Mysql – Remove duplicate terms from column

duplicationMySQLmysql-workbench

This the tags column where all terms should be listed only once. Would like to remove all additional words from this column. For example the below contant:

Lakshmi Bar & Restaurant, Dining & Leisure, Restaurants, Restaurants- Multi Cuisine, Hotel, , East#West, Malad East, Dafftary Road, Mumbai, Maharashtra, Features, , Lakshmi Bar & Restaurant, Dining & Leisure, Restaurants, Restaurants- Multi Cuisine, Hotel, , East#West, Malad East, Dafftary Road, Mumbai, Maharashtra, Cuisines, , Lakshmi Bar & Restaurant, Dining & Leisure, Restaurants, Restaurants- Multi Cuisine, Hotel, , East#West, Malad East, Dafftary Road, Mumbai, Maharashtra, Services, , Lakshmi Bar & Restaurant, Dining & Leisure, Restaurants, Restaurants- Multi Cuisine, Hotel, , East#West, Malad East, Dafftary Road, Mumbai, Maharashtra, Meal For Two, , Lakshmi Bar & Restaurant, Dining & Leisure, Restaurants, Restaurants- Multi Cuisine, Hotel, , East#West, Malad East, Dafftary Road, Mumbai, Maharashtra, Last Order/Booking (P.M), , Lakshmi Bar & Restaurant, Dining & Leisure, Restaurants, Restaurants- Multi Cuisine, Hotel, , East#West, Malad East, Dafftary Road, Mumbai, Maharashtra, BookUrTableId,

Should show as below:

Lakshmi Bar & Restaurant, Dining & Leisure, Restaurants, Restaurants- Multi Cuisine, Hotel, East, West, Malad East, Dafftary Road, Mumbai, Maharashtra, Features, Cuisines, Services, Meal For Two, Last Order/Booking (P.M), BookUrTableId

Where i tried to run the query and insert this into a table it gave an error as the content in this column was going too long and stops the execution of the query.

Also it would be preferred if i can get this done in mysql rather than using php or any other programming language.

Please help.

Best Answer

As has been mentioned, the database is perhaps not the best place to accomplish this; however, it can be done, using a stored function.
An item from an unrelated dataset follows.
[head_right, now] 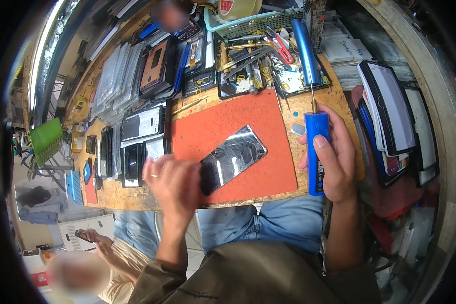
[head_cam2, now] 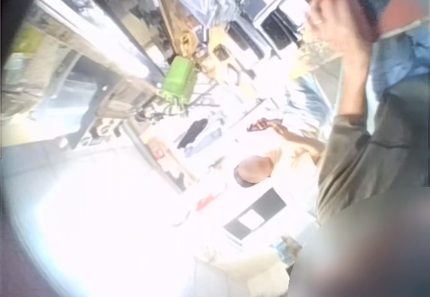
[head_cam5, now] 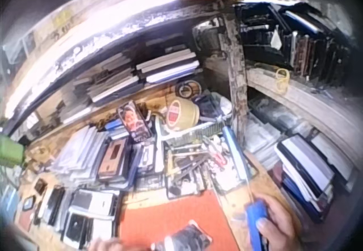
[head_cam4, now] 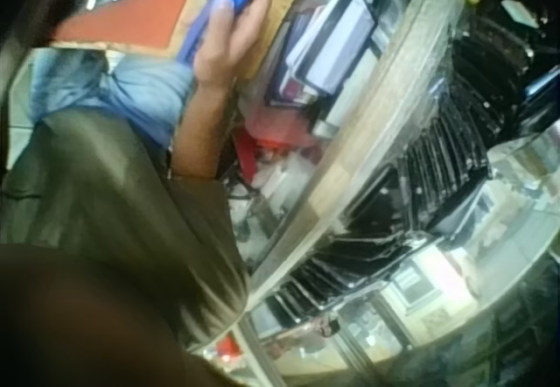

You wouldn't want to rely on this in a live environment, bit it works.

If the following seems a bit primitive, that's an indication of the somewhat poor match between tool and task.

DELIMITER //

DROP FUNCTION IF EXISTS `dedup_csv` //
CREATE FUNCTION `dedup_csv` (in_str LONGTEXT) RETURNS LONGTEXT
DETERMINISTIC
NO SQL
BEGIN

-- http://dba.stackexchange.com/questions/87144/remove-duplicate-terms-from-column
-- given a comma-separated string of values, return a comma-separated string of
-- unique values found in the list

DECLARE out_str LONGTEXT DEFAULT NULL; -- pending output
DECLARE next_str TEXT DEFAULT NULL;    -- next element under consideration

dedup:
LOOP

  IF CHAR_LENGTH(TRIM(in_str)) = 0 OR in_str IS NULL THEN
    LEAVE dedup; -- no more data to consider
  END IF;

  SET next_str = SUBSTRING_INDEX(in_str,',',1);                   -- find the next element
  SET in_str = SUBSTRING(in_str FROM (CHAR_LENGTH(next_str) + 1 + 1)); -- remove that element

  SET in_str = TRIM(in_str), next_str = TRIM(next_str); -- trim the new and the rest

  IF FIND_IN_SET(next_str,out_str) OR CHAR_LENGTH(next_str) = 0 THEN -- if empty or already found
    ITERATE dedup;
  END IF;

  SET out_str = CONCAT_WS(',',out_str,next_str); -- append the new to pending output 

END LOOP;

RETURN out_str;

END //

DELIMITER ;

See this live demo: http://sqlfiddle.com/#!9/f32ee/1

The output from this function, given the input above:

Lakshmi Bar & Restaurant,Dining & Leisure,Restaurants,Restaurants- Multi Cuisine,Hotel,
East#West,Malad East,Dafftary Road,Mumbai,Maharashtra,Features,Cuisines,Services,Meal For Two,
Last Order/Booking (P.M),BookUrTableId

Leading and trailing spaces and empty values are cleaned up automatically.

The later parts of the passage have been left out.